Руни отпивает свой коктейль.
— Хотелось бы мне иметь братьев и сестёр.
— Не стану врать, — говорит Рен, делая глоток своего напитка. — Я не знаю, что бы я делал без большой семьи. И я очень рад, что Фрэнки хочет полный дом детей.
Я открываю рот, чтобы сказать что-то осторожное в духе: «Вы вместе всего несколько месяцев. Разве стоит уже строить такие планы?

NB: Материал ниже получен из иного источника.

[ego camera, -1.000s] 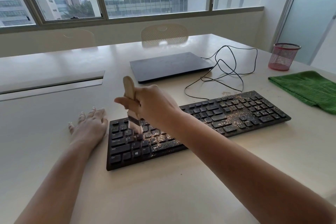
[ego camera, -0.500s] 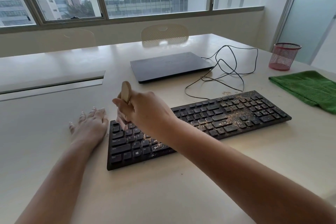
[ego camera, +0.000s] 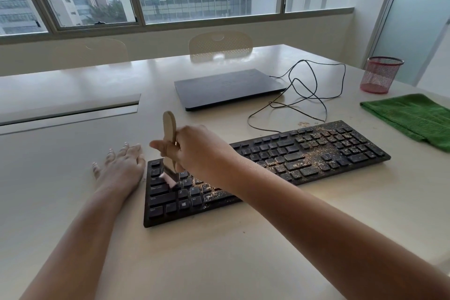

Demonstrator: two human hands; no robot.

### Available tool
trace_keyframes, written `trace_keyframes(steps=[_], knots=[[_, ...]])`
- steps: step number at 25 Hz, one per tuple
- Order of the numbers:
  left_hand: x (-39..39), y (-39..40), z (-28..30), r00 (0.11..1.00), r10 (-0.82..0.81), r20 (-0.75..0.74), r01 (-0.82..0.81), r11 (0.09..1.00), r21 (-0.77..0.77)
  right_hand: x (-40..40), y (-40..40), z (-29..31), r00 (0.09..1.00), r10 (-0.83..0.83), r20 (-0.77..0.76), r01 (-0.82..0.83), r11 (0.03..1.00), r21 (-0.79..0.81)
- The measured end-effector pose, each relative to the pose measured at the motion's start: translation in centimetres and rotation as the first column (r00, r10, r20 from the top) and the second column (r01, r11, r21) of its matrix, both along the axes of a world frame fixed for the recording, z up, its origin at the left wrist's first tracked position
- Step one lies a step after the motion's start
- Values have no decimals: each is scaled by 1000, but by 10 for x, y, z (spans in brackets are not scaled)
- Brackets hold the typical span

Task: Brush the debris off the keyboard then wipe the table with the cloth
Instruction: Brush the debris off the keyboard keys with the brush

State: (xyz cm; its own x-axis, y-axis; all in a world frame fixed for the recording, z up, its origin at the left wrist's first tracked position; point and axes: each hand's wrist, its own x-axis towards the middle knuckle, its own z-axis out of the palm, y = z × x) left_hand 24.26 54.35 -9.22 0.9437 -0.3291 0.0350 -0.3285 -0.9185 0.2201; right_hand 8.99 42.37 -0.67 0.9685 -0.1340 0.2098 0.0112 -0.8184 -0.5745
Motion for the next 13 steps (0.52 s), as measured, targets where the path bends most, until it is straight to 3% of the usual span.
trace_keyframes(steps=[6, 8, 11, 13], knots=[[0, 0, 0, 1000, 7, 3, -7, 1000, -2, 2, -4, 2, 999, 32, 11, -33, 982, 186], [0, 0, 0, 1000, 7, -2, -7, 1000, -6, 2, -8, 2, 999, 37, -36, -33, 994, 103], [0, 1, 0, 1000, -3, -9, 3, 1000, -10, -1, -26, 11, 993, -98, -64, 89, 987, -137], [0, 1, 0, 1000, -3, -8, 3, 1000, -8, -2, -31, 15, 989, -150, 12, 151, 983, -106]])
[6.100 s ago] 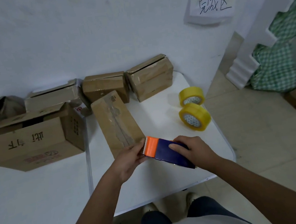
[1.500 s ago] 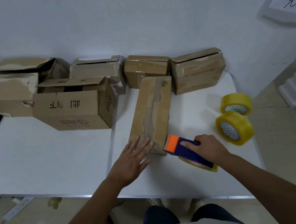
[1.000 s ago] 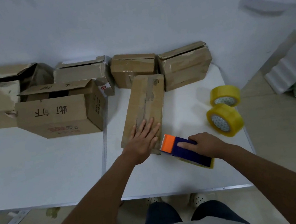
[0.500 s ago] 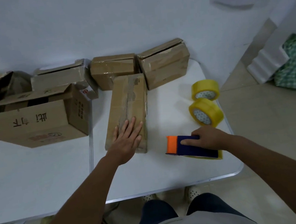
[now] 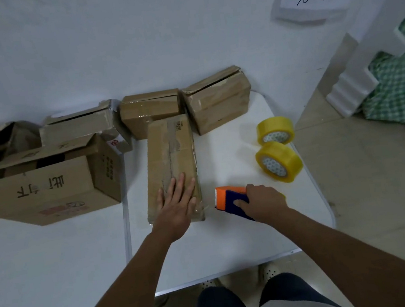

Разве ты не в ужасе от перспективы, что всё может развалиться?». Но потом я вспоминаю, как я чувствовал себя после двух месяцев отношений с Фрейей — будто она была воздухом и солнечным светом, водой и жизнью, будто если я потеряю её, то просто перестану существовать. И я никогда не переставал воспринимать её так. Просто я лучше научился беспокоиться, что потеряю её... так беспокоиться, что это начало лишать меня тех часов, что я раньше упивался ею, купался в её радости, её страсти, смехе и поцелуях.
Вздохнув, я жадно пью свою колу и не впервые мечтаю, чтобы я не был так строг в своём отношении к алкоголю. Мне сейчас не помешало бы лёгкое опьянение, приглушающее разум. О чёрт, как бы мне это пригодилось.
Руни улыбается Рену.
— Когда у вас с Фрэнки родятся дети, они будут такими милыми. С её большими красивыми ореховыми глазами и твоими волосами. Уф. Рожайте побольше, чтобы я могла их тискать.